Go through the data below and report how many lines contain "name"; the reply holds only that number.
------ DATA FOR REVIEW
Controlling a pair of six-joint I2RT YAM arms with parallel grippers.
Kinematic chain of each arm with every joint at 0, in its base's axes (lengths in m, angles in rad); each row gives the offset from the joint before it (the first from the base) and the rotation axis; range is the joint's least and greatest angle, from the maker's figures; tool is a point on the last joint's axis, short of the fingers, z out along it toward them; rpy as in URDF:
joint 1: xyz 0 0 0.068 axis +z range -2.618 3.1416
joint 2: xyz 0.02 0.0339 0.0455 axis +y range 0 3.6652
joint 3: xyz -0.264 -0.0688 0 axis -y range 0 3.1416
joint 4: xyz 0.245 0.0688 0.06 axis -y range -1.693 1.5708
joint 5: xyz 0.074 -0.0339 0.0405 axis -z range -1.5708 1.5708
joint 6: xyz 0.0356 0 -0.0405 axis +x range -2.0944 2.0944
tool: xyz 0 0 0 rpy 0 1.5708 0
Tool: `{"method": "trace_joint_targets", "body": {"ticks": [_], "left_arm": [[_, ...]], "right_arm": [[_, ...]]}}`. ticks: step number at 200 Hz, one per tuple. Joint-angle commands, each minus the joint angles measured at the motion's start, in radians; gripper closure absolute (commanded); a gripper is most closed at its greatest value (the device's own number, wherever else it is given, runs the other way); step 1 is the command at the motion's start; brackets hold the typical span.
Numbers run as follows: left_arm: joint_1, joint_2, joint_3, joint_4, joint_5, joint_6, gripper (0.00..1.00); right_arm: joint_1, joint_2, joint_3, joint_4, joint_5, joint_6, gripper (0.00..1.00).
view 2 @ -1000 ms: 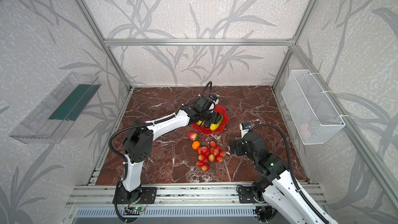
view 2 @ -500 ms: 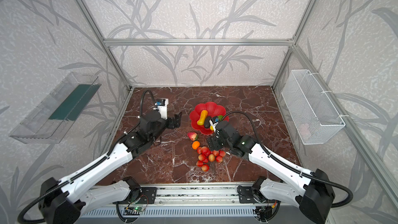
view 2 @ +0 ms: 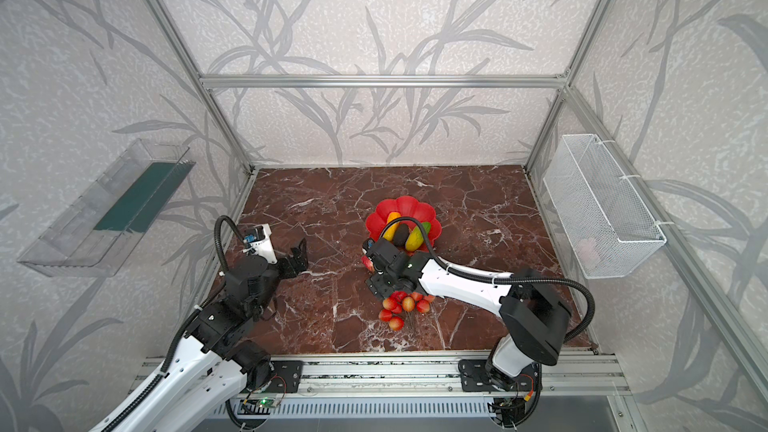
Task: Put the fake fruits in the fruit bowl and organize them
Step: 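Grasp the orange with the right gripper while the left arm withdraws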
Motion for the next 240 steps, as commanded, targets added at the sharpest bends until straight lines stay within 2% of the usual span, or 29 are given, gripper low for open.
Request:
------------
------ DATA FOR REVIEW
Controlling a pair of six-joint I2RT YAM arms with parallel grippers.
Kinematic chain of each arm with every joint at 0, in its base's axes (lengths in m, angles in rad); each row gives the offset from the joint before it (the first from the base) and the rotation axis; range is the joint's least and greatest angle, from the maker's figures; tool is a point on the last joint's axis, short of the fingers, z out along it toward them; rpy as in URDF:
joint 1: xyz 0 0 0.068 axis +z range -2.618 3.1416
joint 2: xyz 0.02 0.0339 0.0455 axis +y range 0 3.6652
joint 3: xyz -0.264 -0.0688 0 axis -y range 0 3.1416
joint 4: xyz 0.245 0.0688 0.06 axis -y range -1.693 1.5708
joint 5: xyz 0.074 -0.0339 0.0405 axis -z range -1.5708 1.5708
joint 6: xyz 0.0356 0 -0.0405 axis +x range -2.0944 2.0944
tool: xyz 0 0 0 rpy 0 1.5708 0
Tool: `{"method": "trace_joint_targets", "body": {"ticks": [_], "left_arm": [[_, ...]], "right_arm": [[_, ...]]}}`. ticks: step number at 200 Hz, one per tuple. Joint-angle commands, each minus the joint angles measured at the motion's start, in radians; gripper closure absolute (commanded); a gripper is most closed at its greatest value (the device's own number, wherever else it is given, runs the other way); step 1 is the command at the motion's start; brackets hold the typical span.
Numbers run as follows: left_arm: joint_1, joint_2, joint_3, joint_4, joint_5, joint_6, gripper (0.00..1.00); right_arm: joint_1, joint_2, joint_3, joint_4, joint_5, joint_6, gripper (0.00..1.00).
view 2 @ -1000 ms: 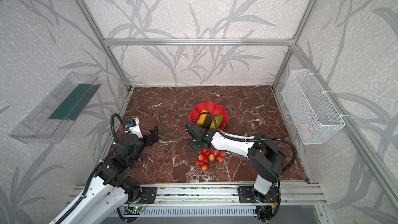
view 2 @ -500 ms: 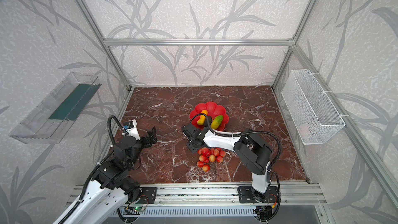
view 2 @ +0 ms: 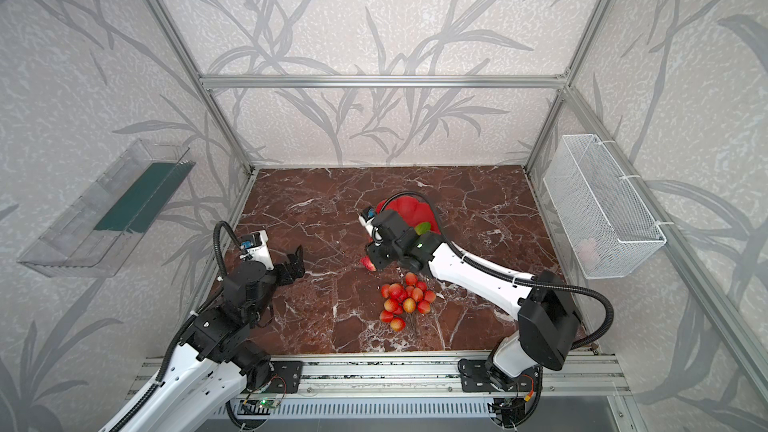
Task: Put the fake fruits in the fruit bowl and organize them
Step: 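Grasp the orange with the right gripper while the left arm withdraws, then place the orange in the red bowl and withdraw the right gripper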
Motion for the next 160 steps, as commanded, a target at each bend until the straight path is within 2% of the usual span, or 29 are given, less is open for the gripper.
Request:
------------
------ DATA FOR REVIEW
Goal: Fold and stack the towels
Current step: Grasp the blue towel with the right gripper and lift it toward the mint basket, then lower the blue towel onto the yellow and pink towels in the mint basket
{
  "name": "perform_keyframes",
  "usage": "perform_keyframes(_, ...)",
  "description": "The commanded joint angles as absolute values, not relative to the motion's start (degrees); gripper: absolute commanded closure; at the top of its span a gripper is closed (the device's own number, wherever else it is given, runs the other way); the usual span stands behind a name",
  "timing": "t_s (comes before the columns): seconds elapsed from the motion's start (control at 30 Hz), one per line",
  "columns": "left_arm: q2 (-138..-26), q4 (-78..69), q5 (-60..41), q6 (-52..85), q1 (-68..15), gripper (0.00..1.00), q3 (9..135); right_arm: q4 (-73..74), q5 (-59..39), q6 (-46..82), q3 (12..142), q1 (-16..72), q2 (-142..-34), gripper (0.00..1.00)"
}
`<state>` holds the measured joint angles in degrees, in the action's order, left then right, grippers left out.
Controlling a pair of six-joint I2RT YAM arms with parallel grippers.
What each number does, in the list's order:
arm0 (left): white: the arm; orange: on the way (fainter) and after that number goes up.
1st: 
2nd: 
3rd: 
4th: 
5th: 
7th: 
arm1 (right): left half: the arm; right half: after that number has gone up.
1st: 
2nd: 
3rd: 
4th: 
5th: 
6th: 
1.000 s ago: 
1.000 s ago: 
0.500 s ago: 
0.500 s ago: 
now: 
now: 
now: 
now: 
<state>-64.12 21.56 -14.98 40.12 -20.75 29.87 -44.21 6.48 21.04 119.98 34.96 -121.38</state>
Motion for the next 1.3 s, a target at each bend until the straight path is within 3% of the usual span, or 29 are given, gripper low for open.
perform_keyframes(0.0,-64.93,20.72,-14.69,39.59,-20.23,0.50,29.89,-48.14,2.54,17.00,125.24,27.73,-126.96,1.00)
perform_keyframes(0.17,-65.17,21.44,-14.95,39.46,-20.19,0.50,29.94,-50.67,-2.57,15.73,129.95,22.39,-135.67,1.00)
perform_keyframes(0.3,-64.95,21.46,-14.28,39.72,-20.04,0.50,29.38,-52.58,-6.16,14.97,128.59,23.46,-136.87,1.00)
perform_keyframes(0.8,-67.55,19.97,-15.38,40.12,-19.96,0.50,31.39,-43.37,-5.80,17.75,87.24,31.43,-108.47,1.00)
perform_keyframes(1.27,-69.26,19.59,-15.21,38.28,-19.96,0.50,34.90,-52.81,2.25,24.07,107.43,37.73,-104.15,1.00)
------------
RESULT FOR THIS TASK: 2